(Task directions):
Using the listing below, set down exactly the lines starting at the line that contains "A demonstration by" and ending at the line that contains "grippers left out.", both included, and no others.
╔══
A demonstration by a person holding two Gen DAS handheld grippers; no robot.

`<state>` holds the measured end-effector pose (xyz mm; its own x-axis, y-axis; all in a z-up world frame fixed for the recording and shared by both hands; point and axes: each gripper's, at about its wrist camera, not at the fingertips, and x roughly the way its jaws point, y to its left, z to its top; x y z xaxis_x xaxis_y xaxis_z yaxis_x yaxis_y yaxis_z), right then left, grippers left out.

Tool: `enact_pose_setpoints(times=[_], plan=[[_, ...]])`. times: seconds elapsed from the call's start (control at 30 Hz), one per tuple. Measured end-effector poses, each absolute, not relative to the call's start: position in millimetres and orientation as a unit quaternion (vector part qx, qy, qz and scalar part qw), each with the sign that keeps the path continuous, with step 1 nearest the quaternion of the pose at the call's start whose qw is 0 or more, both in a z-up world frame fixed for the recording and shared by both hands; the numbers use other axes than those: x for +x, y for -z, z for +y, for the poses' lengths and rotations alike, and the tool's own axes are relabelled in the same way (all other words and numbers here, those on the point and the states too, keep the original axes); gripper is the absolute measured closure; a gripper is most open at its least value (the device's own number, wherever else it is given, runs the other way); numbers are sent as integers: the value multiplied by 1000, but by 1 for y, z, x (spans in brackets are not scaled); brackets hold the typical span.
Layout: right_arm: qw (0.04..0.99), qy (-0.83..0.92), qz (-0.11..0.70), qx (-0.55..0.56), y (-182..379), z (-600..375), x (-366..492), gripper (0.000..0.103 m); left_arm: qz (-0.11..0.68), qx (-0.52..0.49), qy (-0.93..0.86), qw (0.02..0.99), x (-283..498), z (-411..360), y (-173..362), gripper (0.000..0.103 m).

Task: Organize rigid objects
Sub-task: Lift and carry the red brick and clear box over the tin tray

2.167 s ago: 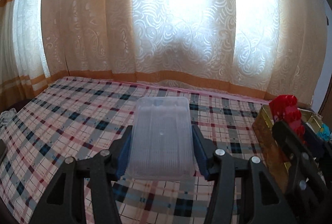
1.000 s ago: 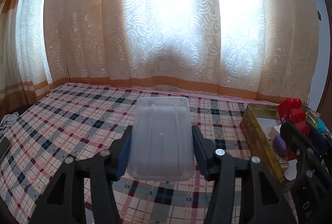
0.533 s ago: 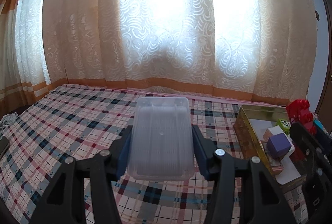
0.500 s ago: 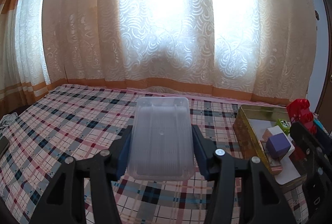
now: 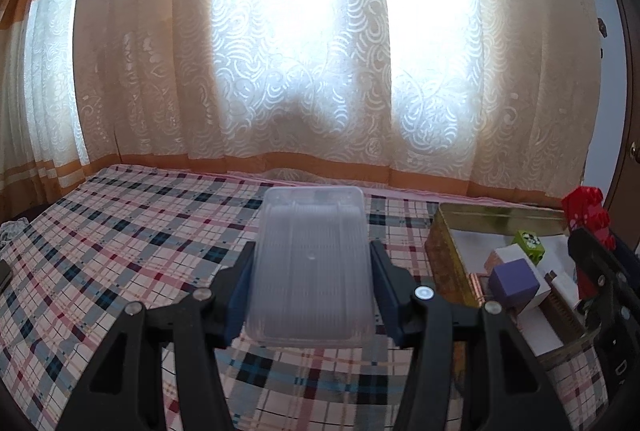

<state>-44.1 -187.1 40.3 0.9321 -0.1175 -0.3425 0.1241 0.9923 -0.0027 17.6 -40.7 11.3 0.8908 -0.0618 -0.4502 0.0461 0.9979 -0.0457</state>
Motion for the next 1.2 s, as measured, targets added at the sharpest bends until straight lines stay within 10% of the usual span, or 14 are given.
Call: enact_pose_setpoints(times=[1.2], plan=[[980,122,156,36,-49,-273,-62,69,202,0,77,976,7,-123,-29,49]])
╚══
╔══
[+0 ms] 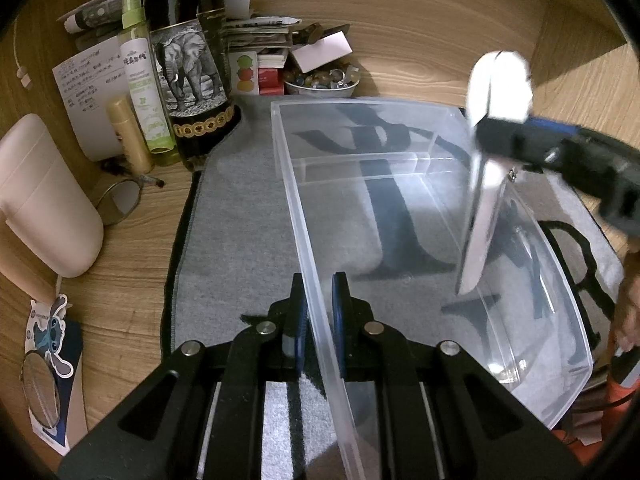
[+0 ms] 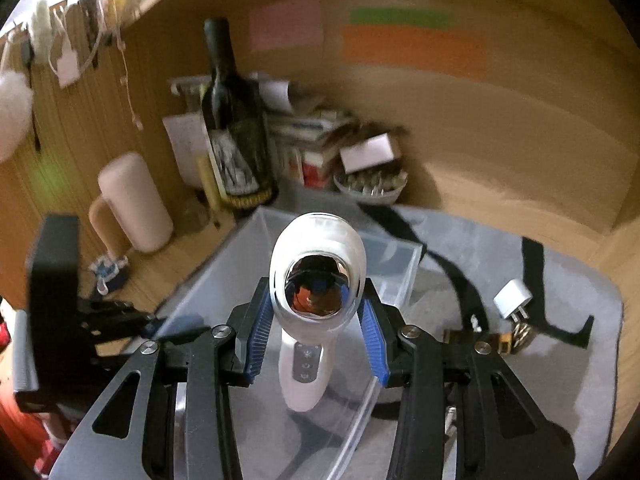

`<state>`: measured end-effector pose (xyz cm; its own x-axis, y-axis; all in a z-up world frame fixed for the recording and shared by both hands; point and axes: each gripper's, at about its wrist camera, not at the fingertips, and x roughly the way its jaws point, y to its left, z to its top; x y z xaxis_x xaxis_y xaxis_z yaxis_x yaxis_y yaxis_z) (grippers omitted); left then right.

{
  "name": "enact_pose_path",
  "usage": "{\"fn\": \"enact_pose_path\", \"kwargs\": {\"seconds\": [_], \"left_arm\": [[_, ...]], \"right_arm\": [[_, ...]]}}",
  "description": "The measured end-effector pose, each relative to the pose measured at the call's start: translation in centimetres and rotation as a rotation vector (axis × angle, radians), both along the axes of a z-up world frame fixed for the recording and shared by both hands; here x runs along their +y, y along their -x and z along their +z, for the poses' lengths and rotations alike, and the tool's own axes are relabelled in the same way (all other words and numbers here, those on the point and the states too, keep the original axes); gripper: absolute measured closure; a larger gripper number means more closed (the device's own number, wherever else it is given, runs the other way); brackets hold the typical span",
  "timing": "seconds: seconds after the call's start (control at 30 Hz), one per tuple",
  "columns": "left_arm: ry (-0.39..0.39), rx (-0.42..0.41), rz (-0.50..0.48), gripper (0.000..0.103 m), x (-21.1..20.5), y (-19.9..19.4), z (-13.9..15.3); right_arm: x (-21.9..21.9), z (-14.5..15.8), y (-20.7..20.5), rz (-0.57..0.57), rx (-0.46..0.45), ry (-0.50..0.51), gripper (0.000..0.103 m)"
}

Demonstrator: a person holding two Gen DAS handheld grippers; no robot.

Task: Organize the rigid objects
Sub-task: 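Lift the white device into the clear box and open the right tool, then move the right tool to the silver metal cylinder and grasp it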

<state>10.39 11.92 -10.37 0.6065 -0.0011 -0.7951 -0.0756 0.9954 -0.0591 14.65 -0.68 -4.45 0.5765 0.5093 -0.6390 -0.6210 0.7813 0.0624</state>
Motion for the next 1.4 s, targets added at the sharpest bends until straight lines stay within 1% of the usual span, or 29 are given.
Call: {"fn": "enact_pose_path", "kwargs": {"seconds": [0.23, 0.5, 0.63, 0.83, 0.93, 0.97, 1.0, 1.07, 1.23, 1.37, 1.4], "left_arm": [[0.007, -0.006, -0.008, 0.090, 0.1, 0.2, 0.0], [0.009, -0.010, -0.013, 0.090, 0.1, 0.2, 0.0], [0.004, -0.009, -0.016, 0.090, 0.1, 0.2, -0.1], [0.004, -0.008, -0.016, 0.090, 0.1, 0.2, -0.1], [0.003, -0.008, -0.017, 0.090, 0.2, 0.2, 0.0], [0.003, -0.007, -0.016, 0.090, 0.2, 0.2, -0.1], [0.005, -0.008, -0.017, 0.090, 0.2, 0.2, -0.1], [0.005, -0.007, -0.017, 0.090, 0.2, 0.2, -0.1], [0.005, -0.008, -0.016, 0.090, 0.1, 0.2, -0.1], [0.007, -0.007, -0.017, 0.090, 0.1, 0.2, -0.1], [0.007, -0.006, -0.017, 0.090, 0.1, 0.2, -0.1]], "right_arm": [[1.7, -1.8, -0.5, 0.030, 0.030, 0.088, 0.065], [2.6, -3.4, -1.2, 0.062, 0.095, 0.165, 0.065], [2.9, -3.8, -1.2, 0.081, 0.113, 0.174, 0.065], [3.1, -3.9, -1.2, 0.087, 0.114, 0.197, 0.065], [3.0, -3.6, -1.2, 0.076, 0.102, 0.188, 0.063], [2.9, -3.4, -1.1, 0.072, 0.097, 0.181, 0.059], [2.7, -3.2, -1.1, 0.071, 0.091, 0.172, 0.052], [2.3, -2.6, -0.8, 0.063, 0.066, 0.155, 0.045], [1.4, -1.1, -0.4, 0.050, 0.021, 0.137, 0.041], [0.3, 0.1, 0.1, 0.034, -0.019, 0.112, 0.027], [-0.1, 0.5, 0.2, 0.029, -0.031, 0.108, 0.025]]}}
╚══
(Final answer):
A demonstration by a person holding two Gen DAS handheld grippers; no robot.

`<state>` holds the measured end-effector pose (xyz mm; its own x-axis, y-axis; all in a z-up world frame fixed for the recording and shared by both hands; point and axes: each gripper's, at about its wrist camera, not at the fingertips, and x roughly the way its jaws point, y to its left, z to its top; x y z xaxis_x xaxis_y xaxis_z yaxis_x yaxis_y yaxis_z), right then left, grippers left out.

This finishes the answer.